Tuesday, November 03, 2015

Evolution of the waveform suite

The History of the WAVEFORM SUITE for MATLAB

While in graduate school, I wrote this MATLAB toolbox called "The Waveform Suite" (2011 paper by Reyes & West) to solve a problem that I was having.  I was working with seismic data retrieved from a proprietary database, on a system that barely functioned, with some codes that were hand-me-downs.  I needed to take the data, run a bunch of metrics on it, and then store the results.  Furthermore, I wanted to be able to work on my laptop or my home computer and not be limited to the archaic SUN machine that was my university workstation.  

First iteration - The messy desktop

It became quickly apparent that I spent an inordinate amount of time trying to wrestle with the data and metadata, which lay in a pile of variables on my MATLAB workspace.  Something like 
Sta  Cha  Sta2 starttime1 freq1 freq2 starttime2
Cha2  D  DD  DDfilt1 npoles1 npoles2 nyq 
lat1 lat2  lon1  lon2 filttype1 filttype2
wSize nfft minfiltfreq maxfiltfreq ans n m idx cntr

You get the idea.  You had to rememver that lat1 & lat2 belonged to Sta2, which had data DD, but that you filtered into a variable called DDfilt1.  Yes, some of the variable naming conventions were my own fault.  But even when the variables were created with easy-to-follow names, you still had to chase them everywhere.   The result was heavily dependent upon direct input from the user, one command at a time.  These operated with a few scripts that would:
  • get data
  • filter data
  • display spectrogram
to change which data you retrieved, or which filter was applied, or the display aspects of the spectrogram, you needed to edit a parameter file.  Otherwise, everything occurred in the main workspace. 

Each script worked with the variables in the main workspace, and were hardwired to specific variable names, either in the script itself or the accompanying parameter file.

Second iteration - Functions and Structs

The variables were tamed by grouping related values into structs, and the pile of global variables was tamed by turning the scripts into functions.  These two simple steps provided the most "bang for the buck". And I recommend them for every MATLAB program.

From individual variables to structs

For example, the "filter" information could be kept together using a struct with fields.  So, this kind of behavior replaced

npoles1 npoles2 filttype1 filttype2 minfiltfreq maxfiltfreq

filt1.type         filt2.type
     .freqrange         .freqrange
     .poles             .poles

Likewise, I could package the station and channel information together with the samplefrequency, starttime, and data. 

From scripts to functions

And the accompanying filter function could accept data and one of these filter variables. 
function D = filtfilt(myfilt, data, sampfreq);
  % code that filters using myfilt.type, myfilt.freqrange, and myfilt.poles

Now, instead of having to hard-code each operation and variable,  I could pass any variable into the function and get well packaged behavior.  The additional benefit was that my workspace no longer contained all the temporary variables, such as n, m, idx and cntr which were only needed in a loop, or during some intermediate step.

Third Iteration - Classes

At this point, I had already significantly cleaned up my workflow and was fairly pleased with the results.  However, a few annoyances remained.
  1. Difficult to debug run-time errors.  Sometimes unexpected, bad or unassigned values could cause crashes or (worse) incorrect answers.  These bad values, however, might have been assigned minutes ago or even weeks ago.
  2. Working with multiple waveforms required the user to create loops.

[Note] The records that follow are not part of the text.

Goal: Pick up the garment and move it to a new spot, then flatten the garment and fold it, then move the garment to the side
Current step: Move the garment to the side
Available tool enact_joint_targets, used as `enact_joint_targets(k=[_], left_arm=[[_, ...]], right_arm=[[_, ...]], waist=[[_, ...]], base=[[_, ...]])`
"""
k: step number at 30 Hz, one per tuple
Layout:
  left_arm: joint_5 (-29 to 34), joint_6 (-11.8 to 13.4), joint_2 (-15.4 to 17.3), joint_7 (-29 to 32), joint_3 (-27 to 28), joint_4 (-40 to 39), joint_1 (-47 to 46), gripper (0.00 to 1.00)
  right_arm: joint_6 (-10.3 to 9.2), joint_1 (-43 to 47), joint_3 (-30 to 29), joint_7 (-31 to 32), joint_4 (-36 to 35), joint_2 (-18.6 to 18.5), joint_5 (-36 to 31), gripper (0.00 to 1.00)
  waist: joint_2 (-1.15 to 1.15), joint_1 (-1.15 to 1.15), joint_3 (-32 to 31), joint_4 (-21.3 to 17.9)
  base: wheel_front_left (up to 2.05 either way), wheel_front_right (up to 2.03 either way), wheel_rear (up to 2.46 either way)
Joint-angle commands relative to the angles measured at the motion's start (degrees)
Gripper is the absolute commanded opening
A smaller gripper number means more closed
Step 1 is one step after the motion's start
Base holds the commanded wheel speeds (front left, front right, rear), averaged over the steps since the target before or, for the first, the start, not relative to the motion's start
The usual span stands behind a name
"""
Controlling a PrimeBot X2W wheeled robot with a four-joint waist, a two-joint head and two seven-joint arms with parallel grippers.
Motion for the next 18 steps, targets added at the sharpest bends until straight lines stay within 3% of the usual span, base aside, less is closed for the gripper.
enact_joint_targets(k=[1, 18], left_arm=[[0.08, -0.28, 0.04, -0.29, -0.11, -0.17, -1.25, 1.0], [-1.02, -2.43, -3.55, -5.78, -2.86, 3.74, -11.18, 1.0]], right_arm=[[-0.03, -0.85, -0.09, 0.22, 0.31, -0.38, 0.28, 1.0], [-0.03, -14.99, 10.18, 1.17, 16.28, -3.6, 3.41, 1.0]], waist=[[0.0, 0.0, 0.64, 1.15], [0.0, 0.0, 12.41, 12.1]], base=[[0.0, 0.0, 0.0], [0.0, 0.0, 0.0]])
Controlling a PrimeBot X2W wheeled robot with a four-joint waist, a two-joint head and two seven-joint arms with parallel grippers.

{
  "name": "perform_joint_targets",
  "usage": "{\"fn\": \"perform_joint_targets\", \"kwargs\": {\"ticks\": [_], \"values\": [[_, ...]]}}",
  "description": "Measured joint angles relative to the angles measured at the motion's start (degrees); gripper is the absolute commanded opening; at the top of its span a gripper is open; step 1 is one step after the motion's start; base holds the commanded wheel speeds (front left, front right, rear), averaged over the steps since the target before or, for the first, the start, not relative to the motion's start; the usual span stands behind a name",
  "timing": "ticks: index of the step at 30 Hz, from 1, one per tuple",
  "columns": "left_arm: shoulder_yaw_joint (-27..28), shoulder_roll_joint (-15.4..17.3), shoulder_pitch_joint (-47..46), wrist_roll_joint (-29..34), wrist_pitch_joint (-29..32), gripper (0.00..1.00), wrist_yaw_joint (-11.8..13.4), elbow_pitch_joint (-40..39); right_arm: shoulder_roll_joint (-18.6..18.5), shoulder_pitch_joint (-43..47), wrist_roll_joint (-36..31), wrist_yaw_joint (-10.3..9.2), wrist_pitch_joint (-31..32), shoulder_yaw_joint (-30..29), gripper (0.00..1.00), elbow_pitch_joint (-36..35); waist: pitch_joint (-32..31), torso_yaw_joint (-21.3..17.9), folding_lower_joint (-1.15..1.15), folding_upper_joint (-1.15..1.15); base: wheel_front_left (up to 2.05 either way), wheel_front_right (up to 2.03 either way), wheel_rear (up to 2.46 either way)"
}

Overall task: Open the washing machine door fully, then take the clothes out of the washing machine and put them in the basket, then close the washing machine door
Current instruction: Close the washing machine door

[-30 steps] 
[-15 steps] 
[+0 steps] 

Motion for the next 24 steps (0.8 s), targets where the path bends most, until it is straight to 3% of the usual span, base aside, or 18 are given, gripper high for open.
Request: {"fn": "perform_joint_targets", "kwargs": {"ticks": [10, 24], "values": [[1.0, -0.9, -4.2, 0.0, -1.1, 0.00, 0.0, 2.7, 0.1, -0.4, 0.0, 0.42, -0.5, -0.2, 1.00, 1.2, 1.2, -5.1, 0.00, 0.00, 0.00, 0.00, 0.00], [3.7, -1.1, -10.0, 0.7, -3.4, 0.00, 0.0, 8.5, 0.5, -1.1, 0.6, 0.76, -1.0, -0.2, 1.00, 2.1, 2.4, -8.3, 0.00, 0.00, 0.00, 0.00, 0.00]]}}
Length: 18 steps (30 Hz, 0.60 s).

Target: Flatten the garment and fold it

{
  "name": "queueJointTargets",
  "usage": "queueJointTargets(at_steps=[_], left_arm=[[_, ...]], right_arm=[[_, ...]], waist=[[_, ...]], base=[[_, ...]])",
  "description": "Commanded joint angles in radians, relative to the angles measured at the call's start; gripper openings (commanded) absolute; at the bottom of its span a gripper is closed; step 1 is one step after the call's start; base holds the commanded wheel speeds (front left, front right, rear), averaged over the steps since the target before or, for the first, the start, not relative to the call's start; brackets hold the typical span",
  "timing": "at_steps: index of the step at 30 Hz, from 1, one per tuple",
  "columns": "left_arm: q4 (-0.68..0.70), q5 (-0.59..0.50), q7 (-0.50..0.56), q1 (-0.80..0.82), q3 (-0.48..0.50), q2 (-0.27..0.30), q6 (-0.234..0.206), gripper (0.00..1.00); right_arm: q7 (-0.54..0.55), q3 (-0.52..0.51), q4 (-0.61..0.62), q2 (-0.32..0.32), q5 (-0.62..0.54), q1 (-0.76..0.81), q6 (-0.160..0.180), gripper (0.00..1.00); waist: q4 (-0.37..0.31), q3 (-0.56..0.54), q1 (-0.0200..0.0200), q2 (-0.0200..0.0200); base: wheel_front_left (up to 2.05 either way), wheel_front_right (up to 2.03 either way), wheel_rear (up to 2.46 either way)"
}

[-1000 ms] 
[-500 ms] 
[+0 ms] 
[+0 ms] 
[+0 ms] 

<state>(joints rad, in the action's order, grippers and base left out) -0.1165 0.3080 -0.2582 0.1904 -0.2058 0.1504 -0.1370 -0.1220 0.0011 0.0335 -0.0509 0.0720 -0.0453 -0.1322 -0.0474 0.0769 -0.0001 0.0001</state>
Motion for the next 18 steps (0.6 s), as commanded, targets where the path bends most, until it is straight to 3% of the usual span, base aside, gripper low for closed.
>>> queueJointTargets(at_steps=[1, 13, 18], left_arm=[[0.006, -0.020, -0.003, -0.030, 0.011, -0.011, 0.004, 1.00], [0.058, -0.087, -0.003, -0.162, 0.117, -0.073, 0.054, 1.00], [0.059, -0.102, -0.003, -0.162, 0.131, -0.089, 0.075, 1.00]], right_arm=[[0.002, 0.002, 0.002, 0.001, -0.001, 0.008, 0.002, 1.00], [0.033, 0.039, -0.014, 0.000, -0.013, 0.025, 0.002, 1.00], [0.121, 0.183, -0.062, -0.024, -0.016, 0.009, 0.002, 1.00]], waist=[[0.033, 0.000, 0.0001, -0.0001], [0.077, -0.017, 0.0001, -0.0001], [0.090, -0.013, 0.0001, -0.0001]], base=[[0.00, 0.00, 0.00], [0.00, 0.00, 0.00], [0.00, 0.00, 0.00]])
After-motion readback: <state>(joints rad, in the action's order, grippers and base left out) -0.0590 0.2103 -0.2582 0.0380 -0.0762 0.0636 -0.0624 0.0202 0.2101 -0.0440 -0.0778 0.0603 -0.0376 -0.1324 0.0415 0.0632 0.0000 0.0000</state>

This added to the number of lines of a code and reduced code readability
  3. User had to specifically calculate ancillary data, such as the vector of sample times, the nyquist frequency, or period.
  4. User would have to always specify the field that they're working on.  like w.data
The solution to #1 was to check values as they were assigned to the struct.  How? By using classes. Classes are super for hiding the ugly internals of the calculation and can intercept assignments, allowing you to do error-checking at the moment a value is assigned.  Better yet, when you create these checks, you can also either compensate for the bad data, or provide a useful (actionable) error message. 

Using classes could also fix #2, because the logic for dealing with multiple waveforms could be hidden, allowing the user to merely specify an operation on an array of waveforms. 

Classes provide the way to associate class-specific functions (AKA methods) with the data in the class.  Therefore, you can create functions to automatically calculate ancillary data, (#3).  An additional benefit is that standard operators (like +, -, /, etc) can be rewritten to specifically handle the details of the class.  For example

At this point, we've taken something like:

for n=1:numel(w)
  w(n).data = w(n).data + 1 % offset all data by 1
  w(n).freq = 20            % set the sample frequency
[w.freq] = deal(20);        % alternate method of setting freq

and allowed it to be rewritten as:

w = w + 1;               % offset all data by 1
freq = set(w,'freq',20); % set sample frequency to 20 for all

The first line  is much easier to read and deals with n-dimensional waveforms.  The second line became a little more convoluted, but provides data validation, and ensures that we can't accidentally assign [20 20] or 'oops' to the frequency values.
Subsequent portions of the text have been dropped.